___ Provided records ___
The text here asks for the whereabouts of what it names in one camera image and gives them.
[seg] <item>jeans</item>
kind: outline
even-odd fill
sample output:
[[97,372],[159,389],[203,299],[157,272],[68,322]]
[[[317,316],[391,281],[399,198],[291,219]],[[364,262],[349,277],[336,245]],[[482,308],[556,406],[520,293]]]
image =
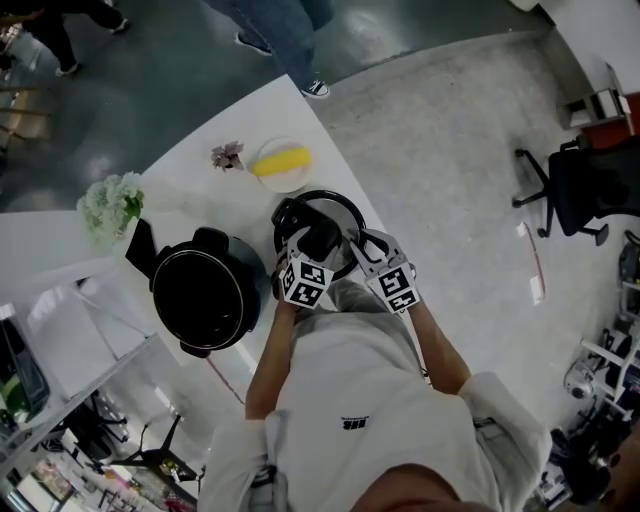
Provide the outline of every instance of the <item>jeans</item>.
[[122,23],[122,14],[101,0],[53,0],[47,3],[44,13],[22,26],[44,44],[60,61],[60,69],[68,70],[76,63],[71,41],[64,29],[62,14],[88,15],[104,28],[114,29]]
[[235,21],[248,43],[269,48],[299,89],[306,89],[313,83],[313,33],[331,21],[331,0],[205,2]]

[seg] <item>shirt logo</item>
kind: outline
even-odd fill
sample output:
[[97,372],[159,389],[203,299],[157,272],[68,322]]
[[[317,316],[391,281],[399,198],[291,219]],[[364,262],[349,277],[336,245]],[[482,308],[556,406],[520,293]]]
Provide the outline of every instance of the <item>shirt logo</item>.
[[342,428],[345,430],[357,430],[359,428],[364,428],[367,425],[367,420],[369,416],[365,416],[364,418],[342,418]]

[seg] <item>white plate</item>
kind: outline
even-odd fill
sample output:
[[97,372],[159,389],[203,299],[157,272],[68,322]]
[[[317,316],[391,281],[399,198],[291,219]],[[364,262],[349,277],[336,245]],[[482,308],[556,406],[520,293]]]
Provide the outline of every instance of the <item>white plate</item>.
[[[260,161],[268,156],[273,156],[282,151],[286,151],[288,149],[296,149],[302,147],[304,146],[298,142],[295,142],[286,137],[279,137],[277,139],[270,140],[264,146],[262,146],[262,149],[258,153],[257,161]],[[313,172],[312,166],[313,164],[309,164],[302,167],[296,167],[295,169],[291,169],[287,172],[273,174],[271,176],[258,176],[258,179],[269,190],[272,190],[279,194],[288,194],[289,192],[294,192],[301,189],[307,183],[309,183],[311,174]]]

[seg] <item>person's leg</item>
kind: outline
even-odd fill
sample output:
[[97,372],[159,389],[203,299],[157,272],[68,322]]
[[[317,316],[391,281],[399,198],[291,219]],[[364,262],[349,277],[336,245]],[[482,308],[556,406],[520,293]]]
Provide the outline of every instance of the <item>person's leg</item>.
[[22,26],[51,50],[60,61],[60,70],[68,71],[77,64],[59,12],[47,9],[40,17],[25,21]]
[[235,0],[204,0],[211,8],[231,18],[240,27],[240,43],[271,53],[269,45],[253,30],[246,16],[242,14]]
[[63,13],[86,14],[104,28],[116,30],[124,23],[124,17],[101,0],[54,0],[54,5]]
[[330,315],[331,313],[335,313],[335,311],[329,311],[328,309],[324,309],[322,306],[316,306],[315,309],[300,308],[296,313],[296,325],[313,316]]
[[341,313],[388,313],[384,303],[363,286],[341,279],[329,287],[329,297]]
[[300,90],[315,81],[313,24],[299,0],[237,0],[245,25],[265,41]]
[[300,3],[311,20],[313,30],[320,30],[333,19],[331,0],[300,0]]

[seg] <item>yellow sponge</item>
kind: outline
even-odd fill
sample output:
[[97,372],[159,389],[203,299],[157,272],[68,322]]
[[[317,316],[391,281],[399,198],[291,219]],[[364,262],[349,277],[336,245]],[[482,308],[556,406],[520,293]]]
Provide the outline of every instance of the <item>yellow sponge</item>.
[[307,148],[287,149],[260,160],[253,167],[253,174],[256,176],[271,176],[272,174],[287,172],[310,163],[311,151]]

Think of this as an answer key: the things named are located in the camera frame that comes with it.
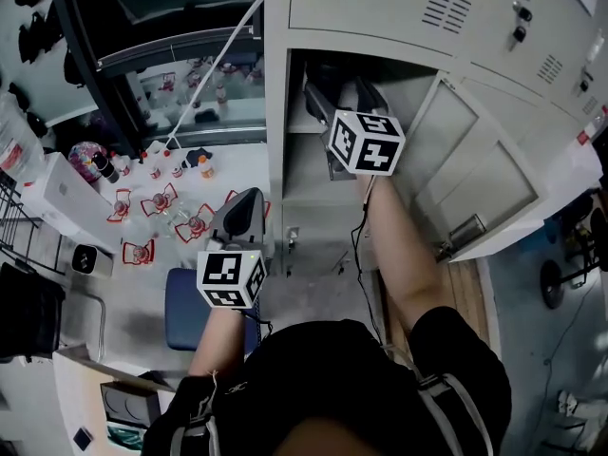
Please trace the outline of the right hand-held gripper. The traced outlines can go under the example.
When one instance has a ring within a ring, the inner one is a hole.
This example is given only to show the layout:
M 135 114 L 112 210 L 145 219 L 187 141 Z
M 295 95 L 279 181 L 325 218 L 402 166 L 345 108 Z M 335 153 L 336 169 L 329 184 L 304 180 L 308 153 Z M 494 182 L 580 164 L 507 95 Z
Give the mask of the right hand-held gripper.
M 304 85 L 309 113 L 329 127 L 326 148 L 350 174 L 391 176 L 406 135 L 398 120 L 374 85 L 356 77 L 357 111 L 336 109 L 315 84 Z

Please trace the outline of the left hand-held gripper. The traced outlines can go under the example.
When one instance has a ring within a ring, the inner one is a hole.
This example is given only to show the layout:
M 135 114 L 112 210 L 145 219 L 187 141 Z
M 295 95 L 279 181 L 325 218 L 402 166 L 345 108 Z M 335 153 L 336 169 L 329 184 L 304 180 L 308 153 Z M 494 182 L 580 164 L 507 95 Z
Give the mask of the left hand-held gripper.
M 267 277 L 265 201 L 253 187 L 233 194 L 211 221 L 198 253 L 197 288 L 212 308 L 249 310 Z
___
___ Provided records ___
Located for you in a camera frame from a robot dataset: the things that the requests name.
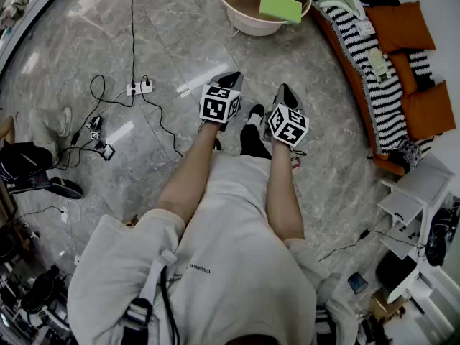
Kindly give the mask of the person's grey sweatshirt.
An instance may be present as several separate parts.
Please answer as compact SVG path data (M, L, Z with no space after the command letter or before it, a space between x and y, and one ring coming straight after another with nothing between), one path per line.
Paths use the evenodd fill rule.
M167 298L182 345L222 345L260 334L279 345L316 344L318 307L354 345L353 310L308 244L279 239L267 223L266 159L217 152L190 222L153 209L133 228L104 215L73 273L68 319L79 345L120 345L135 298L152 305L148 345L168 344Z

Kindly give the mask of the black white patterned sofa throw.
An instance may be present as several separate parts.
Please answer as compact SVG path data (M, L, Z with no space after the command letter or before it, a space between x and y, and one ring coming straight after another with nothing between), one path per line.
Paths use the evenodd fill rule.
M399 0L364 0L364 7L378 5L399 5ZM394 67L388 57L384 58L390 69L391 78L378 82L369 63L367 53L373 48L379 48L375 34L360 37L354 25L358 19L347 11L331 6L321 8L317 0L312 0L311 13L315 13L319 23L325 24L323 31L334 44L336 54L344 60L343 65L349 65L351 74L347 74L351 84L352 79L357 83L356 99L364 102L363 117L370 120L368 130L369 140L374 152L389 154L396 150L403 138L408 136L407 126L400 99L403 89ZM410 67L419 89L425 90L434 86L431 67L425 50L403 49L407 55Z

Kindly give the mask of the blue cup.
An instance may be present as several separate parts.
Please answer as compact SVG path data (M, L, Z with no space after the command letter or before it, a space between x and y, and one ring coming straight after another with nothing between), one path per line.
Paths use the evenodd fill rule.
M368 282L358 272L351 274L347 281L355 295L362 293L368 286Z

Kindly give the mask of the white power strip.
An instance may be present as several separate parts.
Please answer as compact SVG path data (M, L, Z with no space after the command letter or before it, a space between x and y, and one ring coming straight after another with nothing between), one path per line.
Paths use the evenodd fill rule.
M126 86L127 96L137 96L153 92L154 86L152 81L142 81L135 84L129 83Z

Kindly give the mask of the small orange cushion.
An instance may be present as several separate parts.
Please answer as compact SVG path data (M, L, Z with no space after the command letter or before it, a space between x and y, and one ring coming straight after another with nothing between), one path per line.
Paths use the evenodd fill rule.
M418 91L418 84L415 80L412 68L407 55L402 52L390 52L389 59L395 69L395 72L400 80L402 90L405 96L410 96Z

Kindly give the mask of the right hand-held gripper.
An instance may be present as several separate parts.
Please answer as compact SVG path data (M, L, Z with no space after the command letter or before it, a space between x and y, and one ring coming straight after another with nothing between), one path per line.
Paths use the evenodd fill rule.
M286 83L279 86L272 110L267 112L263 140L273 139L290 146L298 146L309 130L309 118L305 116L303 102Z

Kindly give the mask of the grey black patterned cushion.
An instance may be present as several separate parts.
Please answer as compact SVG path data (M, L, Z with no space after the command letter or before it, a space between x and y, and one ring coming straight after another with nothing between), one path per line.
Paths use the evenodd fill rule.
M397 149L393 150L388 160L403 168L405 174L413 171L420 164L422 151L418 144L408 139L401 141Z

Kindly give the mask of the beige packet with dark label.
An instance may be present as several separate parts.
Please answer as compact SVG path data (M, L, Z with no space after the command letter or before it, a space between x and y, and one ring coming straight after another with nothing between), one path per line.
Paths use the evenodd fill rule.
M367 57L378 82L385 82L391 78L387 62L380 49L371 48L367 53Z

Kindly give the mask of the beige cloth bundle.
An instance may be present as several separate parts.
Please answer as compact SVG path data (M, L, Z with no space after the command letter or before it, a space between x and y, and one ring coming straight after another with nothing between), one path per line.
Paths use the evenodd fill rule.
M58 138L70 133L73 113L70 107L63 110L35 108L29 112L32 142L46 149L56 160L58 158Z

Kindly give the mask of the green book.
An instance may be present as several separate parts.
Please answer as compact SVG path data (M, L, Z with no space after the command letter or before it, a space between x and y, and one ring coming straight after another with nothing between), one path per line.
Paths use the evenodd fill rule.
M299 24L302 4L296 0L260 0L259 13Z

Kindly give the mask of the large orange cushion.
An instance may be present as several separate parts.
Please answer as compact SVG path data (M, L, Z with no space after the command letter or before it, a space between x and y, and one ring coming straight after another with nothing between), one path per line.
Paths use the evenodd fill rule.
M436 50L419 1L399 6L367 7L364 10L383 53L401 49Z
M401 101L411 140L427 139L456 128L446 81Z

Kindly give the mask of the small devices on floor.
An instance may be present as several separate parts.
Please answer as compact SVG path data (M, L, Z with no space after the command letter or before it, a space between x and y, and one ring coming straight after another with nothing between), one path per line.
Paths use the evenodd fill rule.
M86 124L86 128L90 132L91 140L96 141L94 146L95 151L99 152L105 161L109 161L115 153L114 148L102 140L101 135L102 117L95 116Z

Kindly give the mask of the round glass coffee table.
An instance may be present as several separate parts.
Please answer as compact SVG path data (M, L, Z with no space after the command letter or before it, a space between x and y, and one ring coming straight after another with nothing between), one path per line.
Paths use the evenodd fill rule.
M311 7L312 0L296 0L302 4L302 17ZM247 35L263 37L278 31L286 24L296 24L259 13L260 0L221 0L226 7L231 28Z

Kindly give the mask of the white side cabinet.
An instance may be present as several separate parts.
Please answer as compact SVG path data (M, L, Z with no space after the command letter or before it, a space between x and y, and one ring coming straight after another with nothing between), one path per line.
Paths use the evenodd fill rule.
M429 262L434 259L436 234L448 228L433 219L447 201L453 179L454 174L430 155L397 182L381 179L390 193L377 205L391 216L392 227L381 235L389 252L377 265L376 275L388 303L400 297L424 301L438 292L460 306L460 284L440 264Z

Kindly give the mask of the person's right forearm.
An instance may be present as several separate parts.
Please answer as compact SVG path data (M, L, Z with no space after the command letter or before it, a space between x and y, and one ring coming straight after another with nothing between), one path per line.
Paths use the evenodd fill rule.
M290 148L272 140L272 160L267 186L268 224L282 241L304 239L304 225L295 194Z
___
___ Provided records ___
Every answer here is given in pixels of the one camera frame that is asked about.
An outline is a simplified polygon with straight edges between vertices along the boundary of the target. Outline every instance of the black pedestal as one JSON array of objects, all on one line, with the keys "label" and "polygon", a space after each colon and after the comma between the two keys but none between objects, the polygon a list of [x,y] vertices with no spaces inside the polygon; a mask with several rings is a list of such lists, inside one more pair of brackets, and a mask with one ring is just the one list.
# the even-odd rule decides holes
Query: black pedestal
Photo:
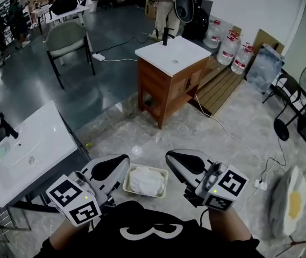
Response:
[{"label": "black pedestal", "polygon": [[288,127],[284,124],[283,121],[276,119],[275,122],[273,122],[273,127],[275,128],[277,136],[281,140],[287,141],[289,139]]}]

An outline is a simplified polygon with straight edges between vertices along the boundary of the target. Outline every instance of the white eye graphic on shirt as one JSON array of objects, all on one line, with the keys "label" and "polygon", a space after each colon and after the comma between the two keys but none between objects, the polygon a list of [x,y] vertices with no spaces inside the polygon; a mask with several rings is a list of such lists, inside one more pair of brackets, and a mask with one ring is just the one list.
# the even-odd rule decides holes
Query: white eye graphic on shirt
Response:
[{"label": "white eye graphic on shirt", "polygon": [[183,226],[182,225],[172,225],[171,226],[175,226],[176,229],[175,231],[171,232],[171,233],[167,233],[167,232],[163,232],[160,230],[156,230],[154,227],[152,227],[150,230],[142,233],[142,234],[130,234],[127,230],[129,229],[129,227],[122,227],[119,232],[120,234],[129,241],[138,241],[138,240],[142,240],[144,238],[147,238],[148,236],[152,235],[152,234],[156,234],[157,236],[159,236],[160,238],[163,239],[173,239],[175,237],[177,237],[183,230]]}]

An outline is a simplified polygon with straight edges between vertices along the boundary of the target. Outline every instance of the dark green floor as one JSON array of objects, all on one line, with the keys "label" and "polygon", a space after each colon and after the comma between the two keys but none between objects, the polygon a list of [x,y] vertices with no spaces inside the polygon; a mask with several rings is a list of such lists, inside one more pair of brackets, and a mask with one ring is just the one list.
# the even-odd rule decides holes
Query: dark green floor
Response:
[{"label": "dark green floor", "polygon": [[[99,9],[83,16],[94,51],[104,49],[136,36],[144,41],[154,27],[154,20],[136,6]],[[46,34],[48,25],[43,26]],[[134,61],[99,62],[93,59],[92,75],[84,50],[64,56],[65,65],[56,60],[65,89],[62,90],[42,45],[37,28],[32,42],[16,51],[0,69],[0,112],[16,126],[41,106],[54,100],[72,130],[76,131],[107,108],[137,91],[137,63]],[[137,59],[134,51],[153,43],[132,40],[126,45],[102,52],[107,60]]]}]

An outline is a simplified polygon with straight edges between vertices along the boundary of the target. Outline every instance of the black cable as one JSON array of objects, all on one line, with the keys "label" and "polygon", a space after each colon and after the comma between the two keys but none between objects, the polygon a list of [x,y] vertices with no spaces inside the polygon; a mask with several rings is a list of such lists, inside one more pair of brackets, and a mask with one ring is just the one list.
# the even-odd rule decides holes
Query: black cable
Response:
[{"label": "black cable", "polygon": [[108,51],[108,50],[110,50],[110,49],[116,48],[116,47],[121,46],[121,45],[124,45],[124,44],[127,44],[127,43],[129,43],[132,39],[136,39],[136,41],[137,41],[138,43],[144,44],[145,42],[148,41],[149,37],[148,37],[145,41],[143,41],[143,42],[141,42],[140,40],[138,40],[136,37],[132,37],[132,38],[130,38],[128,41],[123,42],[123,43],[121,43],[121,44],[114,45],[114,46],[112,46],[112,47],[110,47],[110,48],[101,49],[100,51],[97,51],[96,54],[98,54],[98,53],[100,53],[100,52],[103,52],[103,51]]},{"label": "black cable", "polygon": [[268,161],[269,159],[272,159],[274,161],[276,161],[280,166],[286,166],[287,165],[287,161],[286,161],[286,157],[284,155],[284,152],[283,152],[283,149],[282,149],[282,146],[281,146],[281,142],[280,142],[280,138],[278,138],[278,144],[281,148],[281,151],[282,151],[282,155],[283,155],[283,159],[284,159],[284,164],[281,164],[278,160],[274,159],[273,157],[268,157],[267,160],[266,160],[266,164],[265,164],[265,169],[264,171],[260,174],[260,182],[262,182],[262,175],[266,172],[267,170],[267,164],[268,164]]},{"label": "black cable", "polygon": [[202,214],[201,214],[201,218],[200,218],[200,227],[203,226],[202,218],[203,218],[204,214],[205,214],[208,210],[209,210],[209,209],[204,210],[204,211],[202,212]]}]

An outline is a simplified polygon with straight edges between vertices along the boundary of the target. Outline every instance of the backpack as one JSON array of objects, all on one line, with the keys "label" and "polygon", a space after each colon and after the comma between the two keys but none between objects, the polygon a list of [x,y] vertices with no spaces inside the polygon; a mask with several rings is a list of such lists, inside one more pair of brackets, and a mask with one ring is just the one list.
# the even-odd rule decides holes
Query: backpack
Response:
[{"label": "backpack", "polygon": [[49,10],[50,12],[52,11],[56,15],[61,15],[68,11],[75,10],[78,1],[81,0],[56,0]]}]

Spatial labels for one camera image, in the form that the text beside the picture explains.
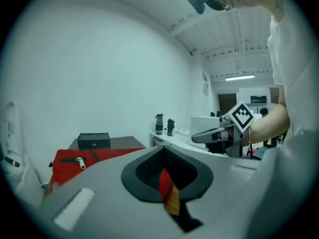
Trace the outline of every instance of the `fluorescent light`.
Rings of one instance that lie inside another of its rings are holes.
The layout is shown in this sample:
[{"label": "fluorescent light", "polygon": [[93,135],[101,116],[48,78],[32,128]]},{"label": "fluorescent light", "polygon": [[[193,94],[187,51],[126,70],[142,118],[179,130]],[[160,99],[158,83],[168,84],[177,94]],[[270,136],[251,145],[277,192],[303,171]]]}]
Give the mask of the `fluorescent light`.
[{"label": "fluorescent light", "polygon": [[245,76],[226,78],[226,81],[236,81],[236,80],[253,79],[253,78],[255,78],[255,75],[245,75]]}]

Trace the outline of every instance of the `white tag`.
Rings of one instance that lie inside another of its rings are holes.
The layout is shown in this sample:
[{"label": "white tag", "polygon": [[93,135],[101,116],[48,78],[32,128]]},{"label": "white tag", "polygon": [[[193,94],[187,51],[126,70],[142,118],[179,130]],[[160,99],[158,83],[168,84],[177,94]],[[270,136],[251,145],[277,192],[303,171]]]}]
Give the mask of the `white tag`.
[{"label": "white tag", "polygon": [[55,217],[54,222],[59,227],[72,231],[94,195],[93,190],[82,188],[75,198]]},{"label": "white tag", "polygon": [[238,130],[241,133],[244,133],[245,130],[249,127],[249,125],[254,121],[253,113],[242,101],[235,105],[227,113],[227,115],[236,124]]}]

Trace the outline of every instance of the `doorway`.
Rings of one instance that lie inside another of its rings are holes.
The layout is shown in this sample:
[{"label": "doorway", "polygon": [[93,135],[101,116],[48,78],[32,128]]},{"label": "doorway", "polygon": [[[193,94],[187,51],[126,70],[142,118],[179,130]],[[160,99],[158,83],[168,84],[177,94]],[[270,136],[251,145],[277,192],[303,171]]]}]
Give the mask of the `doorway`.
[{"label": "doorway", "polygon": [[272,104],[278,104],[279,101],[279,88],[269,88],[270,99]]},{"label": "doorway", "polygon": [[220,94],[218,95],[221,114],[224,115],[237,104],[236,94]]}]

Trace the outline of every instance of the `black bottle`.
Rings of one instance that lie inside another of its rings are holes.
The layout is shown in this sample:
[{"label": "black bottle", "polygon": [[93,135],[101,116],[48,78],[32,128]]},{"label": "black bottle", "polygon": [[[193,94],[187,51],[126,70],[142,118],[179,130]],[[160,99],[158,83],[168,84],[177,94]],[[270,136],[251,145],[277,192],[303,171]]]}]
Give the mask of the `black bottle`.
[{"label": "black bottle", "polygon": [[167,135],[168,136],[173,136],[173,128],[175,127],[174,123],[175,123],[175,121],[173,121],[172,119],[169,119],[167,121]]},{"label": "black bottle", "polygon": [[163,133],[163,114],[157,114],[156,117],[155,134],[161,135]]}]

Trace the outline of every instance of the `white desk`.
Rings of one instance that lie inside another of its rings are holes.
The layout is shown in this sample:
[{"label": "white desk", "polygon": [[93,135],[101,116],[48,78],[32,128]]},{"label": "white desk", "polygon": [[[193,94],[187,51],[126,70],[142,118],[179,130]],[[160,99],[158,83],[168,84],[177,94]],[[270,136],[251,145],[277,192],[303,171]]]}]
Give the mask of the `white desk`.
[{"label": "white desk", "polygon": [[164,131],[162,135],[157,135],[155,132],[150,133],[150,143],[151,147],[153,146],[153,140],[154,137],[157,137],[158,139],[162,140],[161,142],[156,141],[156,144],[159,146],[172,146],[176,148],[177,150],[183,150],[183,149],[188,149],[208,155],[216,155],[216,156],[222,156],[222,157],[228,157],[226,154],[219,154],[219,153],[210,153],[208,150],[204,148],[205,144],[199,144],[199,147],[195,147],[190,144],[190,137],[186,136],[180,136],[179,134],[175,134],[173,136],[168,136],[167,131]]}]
___
▶ _Exercise instructions_:
Every line in the data above that contains "example" needs to be copied.

▶ _Exercise response_:
Please trace the outline of the right hand-held gripper. The traced outlines can go under the example.
This example is given only to show the layout:
Please trace the outline of the left hand-held gripper. The traced outlines can go under the example.
This example is given only to show the layout:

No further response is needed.